New Publications:
First DIHARD Challenge Development - Eight Sources
_____________________________________________________________________
New publications:
(1) DEFT Spanish Committed Belief Annotation was developed by LDC and consists of approximately 67,000 tokens of Spanish discussion forum text annotated for "committed belief," which marks the level of commitment displayed by the author to the truth of the propositions expressed in the text.
(1) DEFT Spanish Committed Belief Annotation was developed by LDC and consists of approximately 67,000 tokens of Spanish discussion forum text annotated for "committed belief," which marks the level of commitment displayed by the author to the truth of the propositions expressed in the text.
DARPA's Deep Exploration and Filtering of Text (DEFT)

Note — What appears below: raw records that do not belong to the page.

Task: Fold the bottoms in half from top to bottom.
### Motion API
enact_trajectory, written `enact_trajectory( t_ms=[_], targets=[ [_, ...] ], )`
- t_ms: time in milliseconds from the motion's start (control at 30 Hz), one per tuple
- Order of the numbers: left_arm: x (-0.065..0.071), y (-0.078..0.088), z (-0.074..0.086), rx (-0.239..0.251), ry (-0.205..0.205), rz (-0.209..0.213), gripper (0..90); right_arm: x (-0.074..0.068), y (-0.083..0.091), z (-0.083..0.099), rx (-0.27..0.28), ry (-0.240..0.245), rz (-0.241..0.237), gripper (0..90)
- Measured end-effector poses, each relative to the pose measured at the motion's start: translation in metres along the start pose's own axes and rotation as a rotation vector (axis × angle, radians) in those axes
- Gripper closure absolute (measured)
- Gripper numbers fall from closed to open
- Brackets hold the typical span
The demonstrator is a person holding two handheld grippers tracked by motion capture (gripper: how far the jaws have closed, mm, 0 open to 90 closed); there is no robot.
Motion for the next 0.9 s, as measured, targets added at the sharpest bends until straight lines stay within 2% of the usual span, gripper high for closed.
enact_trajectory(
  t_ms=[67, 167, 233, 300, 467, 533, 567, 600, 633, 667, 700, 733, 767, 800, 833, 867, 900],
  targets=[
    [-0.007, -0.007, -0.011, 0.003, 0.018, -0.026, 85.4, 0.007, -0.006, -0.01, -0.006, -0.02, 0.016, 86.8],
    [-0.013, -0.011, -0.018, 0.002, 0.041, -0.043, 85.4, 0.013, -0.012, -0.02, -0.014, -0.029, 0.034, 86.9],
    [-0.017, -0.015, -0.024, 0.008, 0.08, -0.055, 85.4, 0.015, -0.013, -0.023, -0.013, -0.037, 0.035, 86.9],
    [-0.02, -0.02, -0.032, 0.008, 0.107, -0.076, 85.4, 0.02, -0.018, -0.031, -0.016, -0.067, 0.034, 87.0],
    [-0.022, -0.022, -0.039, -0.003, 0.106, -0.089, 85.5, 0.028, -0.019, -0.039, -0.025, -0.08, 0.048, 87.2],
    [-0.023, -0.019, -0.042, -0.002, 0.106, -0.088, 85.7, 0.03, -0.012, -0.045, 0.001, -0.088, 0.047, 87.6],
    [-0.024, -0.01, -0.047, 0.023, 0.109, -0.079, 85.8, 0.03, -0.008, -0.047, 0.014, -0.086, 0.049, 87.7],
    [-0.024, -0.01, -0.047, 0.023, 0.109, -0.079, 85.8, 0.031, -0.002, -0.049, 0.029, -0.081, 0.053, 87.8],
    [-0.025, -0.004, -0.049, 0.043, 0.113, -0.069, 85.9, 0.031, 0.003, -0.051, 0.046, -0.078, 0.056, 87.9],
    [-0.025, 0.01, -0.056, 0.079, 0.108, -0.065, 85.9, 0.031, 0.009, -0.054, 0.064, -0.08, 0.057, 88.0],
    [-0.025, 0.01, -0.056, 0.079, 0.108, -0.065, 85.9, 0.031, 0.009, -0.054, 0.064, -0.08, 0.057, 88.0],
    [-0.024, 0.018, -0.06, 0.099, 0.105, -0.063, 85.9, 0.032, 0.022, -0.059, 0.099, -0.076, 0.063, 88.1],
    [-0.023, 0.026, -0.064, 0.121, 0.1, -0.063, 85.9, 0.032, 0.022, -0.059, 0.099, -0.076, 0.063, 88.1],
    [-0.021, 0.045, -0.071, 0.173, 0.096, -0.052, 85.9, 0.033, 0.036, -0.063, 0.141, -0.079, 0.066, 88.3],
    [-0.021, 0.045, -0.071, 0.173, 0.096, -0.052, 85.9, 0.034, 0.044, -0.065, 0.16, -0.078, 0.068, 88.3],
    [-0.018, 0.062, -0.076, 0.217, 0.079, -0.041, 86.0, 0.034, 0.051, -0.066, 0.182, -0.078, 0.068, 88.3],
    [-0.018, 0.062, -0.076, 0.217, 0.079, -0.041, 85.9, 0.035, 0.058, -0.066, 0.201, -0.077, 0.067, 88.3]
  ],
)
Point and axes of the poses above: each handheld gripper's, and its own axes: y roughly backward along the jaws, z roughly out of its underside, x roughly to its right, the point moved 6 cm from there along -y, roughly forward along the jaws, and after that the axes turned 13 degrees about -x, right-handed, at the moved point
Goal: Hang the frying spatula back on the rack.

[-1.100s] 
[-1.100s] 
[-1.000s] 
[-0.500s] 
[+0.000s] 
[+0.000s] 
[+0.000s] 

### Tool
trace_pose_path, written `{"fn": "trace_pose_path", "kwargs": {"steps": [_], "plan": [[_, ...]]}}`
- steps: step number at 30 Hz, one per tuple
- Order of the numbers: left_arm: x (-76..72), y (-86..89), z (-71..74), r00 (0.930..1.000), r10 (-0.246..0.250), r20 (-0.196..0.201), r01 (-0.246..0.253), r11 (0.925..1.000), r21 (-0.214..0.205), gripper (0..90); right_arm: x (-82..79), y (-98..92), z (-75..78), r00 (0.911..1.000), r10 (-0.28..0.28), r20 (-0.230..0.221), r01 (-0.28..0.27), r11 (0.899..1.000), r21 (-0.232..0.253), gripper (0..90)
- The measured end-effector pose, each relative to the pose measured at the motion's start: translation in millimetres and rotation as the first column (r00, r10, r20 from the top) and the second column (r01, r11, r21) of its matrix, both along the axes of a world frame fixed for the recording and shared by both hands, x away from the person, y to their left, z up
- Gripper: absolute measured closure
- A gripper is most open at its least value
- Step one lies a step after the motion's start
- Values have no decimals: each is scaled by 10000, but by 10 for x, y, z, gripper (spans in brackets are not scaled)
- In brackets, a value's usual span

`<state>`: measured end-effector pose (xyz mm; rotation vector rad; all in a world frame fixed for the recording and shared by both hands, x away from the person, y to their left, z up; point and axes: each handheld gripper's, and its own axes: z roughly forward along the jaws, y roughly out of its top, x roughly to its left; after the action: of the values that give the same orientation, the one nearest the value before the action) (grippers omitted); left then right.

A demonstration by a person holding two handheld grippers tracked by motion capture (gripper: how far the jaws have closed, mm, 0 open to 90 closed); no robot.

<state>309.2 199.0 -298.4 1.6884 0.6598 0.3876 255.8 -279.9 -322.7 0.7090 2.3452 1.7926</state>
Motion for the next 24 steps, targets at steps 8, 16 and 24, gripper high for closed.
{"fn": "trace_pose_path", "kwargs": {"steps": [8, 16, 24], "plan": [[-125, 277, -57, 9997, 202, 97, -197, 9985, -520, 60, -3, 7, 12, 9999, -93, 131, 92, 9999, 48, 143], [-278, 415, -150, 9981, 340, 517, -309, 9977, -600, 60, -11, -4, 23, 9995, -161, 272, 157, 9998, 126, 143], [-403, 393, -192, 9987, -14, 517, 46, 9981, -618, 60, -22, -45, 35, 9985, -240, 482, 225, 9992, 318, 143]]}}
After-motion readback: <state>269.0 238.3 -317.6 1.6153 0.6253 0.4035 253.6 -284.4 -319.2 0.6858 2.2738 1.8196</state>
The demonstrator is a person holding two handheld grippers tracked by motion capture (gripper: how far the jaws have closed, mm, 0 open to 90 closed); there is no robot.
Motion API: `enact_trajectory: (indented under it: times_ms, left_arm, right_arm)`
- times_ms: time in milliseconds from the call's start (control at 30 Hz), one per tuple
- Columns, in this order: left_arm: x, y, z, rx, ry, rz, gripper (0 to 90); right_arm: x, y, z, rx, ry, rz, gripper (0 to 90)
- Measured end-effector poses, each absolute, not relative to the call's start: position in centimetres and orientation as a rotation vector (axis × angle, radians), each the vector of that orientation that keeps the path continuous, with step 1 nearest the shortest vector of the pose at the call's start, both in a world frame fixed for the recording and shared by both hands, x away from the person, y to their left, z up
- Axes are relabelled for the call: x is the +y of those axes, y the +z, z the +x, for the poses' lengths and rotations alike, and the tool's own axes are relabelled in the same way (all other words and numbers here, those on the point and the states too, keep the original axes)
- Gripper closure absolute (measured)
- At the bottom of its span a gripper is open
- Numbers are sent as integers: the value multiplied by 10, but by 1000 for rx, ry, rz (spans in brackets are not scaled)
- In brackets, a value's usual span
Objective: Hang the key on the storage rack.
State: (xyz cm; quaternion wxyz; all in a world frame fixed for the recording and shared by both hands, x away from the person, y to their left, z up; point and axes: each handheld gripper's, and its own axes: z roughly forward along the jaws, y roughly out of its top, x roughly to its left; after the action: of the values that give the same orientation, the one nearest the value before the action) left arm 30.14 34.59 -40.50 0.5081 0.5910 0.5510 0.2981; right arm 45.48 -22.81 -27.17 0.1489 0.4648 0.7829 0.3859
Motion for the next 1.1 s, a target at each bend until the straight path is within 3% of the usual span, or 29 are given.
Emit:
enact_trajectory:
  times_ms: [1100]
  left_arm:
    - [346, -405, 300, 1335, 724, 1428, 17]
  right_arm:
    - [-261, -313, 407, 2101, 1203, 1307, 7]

program aimed to address remaining capability gaps in state-of-the-art natural
language processing technologies related to inference, causal relationships and
anomaly detection. LDC supported the DEFT program by collecting, creating and
annotating a variety of data sources.
DEFT Spanish Committed Belief Annotation is distributed via
web download.
2019 Subscription Members will automatically receive copies
of this corpus. 2019 Standard Members may request a copy as part of their 16
free membership corpora. Non-members may license this data for a cost.
*
(2) USC-SFI MALACH Interviews and
Transcripts English – Speech Recognition Edition was
developed by IBM as part of the MALACH
(Multilingual Access to Large Spoken ArCHives) Project and contains
approximately 168 hours of interviews from 682 Holocaust witnesses along with
transcripts, a lexicon and other documentation. This release augments USC-SFI
MALACH Interviews and Transcripts English (LDC2012S05) by modifying
and updating a subset of the original corpus for use with speech recognition
systems, such as the Kaldi toolkit.
Specifically, the audio
data has been converted from unsegmented mpeg files to a segmented flac
compressed format. The speaker-turn, time-stamped transcripts have been updated
to an utterance-by-utterance format. A lexicon mapping words to phonemes is
provided, and the data is divided into development and training sets.
The goal of the MALACH
project was to develop methods for improved access to large multinational
spoken archives in order to advance the state of the art of automatic speech
recognition and information retrieval. The characteristics of the USC-SFI
collection -- unconstrained, natural speech filled with disfluencies, heavy
accents, age-related coarticulations, un-cued speaker and language switching
and emotional speech -- were considered well-suited for that task.
USC-SFI MALACH Interviews and Transcripts English – Speech Recognition
Edition is distributed via web download.
2019 Subscription Members will automatically receive copies
of this corpus provided they have submitted a completed copy of the special
license agreement. 2019 Standard Members may request a copy as part of their 16
free membership corpora. Non-members may license this data at no cost.
*
(3) First
DIHARD Challenge Development - Eight Sources was developed by LDC and
contains approximately 17 hours of English and Chinese speech data along with
corresponding annotations used in support of the First DIHARD Challenge.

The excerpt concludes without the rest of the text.